BEGIN Extracted information

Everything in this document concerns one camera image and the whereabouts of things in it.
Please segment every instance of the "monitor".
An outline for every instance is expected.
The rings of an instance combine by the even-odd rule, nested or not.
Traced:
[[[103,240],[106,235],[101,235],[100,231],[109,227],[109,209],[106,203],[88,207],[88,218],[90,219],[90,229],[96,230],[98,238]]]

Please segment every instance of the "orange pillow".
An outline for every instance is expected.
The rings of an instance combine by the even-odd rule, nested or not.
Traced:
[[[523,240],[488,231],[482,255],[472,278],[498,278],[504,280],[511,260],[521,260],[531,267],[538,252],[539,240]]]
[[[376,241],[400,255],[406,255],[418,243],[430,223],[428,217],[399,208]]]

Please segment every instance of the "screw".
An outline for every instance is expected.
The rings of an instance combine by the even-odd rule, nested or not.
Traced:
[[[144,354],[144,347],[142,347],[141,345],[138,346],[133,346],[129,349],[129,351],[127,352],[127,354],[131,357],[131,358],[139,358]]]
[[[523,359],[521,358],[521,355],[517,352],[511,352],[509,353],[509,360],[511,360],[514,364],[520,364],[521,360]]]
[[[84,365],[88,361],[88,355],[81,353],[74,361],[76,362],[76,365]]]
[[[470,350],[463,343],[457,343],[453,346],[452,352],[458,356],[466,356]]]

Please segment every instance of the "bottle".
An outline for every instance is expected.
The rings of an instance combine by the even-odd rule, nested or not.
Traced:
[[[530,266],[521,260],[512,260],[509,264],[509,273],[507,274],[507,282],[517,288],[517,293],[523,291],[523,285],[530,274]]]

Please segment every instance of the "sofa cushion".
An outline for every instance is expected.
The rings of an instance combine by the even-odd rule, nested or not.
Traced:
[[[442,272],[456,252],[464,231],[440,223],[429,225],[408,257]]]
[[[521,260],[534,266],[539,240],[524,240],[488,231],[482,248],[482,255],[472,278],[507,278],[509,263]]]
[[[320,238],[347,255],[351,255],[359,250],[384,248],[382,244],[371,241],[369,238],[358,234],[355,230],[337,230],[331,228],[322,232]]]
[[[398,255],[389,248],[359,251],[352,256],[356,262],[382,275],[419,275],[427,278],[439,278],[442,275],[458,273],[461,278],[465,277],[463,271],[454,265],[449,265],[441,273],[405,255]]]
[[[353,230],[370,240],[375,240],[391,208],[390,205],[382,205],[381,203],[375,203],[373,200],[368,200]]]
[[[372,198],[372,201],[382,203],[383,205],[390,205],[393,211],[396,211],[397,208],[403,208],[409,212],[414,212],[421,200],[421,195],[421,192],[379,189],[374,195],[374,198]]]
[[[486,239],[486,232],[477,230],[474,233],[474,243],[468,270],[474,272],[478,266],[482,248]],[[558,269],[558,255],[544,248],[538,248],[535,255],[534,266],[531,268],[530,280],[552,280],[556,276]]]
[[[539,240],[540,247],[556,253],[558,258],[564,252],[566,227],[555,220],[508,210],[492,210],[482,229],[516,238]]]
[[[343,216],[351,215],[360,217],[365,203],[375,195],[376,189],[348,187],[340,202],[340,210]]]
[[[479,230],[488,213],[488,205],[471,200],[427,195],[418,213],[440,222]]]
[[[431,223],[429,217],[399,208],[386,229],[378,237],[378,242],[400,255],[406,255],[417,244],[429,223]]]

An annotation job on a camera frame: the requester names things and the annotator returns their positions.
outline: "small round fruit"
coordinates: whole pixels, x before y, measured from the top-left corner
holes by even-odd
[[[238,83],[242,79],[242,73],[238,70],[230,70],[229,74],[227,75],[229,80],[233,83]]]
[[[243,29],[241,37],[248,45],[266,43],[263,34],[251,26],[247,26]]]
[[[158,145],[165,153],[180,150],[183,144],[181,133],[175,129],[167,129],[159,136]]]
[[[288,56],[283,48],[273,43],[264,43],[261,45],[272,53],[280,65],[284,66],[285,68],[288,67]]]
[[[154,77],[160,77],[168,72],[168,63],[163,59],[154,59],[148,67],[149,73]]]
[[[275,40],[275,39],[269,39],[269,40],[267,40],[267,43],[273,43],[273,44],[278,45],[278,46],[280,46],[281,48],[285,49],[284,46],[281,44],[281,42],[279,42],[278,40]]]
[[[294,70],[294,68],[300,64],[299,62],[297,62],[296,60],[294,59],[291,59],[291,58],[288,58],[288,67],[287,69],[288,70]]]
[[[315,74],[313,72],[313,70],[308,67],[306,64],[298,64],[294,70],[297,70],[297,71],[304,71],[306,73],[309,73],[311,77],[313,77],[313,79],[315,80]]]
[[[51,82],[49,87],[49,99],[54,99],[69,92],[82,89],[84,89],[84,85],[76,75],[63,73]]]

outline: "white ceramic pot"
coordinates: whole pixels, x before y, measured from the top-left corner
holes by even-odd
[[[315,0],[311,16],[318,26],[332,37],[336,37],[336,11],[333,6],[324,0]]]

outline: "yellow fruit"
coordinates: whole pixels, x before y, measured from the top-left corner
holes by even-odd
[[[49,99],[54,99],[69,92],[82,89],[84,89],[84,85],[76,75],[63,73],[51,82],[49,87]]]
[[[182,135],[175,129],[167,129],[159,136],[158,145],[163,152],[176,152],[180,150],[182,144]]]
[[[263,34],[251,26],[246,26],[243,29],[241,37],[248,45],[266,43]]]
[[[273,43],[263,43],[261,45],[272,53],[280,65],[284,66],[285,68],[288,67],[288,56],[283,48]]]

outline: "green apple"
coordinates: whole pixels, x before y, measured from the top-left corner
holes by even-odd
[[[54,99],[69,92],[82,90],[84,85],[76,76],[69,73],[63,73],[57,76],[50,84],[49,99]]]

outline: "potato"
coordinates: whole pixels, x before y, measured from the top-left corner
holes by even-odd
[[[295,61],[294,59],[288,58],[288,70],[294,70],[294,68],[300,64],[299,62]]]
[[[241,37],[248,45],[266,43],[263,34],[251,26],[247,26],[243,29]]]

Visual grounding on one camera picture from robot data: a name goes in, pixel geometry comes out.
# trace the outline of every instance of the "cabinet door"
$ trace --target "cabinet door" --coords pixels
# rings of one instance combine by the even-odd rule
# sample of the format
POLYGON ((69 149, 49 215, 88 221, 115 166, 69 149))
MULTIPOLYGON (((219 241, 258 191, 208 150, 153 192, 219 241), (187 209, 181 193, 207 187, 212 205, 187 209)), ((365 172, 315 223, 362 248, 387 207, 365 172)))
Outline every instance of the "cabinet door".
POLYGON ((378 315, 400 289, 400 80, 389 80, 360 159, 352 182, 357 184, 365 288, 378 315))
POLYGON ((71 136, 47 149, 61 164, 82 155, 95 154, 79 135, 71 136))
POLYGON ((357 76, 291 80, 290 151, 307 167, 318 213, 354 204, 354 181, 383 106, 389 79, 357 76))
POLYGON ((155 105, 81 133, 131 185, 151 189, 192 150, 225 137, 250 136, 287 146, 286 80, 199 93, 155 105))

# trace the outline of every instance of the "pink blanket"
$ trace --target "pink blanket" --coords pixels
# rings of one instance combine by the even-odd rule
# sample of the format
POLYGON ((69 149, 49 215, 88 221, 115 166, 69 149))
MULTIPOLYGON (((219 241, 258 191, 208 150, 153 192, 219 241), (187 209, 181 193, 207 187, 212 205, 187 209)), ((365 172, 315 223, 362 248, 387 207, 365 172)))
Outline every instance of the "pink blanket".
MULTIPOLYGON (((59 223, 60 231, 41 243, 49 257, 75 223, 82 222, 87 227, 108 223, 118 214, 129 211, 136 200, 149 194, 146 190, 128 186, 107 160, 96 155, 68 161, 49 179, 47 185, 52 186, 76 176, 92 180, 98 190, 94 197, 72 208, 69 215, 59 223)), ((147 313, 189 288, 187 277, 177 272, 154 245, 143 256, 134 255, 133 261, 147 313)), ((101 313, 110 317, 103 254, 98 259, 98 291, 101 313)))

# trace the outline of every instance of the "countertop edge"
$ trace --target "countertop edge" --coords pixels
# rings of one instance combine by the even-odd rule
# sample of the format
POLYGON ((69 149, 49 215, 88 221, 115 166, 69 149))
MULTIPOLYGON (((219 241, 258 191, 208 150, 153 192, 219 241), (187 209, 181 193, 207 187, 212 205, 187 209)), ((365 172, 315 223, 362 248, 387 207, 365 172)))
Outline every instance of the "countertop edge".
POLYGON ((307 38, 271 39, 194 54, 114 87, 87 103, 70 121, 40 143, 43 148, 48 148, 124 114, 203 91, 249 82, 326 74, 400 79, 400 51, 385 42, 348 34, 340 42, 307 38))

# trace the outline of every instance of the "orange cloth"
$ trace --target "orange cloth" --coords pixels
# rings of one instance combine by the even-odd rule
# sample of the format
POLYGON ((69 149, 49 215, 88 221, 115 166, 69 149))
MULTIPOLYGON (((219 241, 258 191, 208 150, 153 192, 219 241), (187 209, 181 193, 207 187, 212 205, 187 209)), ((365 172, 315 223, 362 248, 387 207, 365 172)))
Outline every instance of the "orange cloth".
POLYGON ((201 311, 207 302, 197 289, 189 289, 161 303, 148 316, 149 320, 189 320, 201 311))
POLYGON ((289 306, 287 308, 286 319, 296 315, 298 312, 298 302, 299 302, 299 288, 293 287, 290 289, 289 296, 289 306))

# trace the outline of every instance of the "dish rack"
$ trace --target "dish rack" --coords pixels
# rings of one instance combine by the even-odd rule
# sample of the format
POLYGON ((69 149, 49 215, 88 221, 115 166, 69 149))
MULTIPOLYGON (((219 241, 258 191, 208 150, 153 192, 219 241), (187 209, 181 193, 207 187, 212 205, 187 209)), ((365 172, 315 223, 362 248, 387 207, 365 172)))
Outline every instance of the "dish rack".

END Extracted information

### Work request:
Note each line above that holds "Please", then copy all of them.

### Expected answer:
Please segment every instance of the "monitor".
Please segment every instance of the "orange pillow".
Please segment every instance of the "screw".
Please segment every instance of the "bottle".
Please segment every instance of the "sofa cushion".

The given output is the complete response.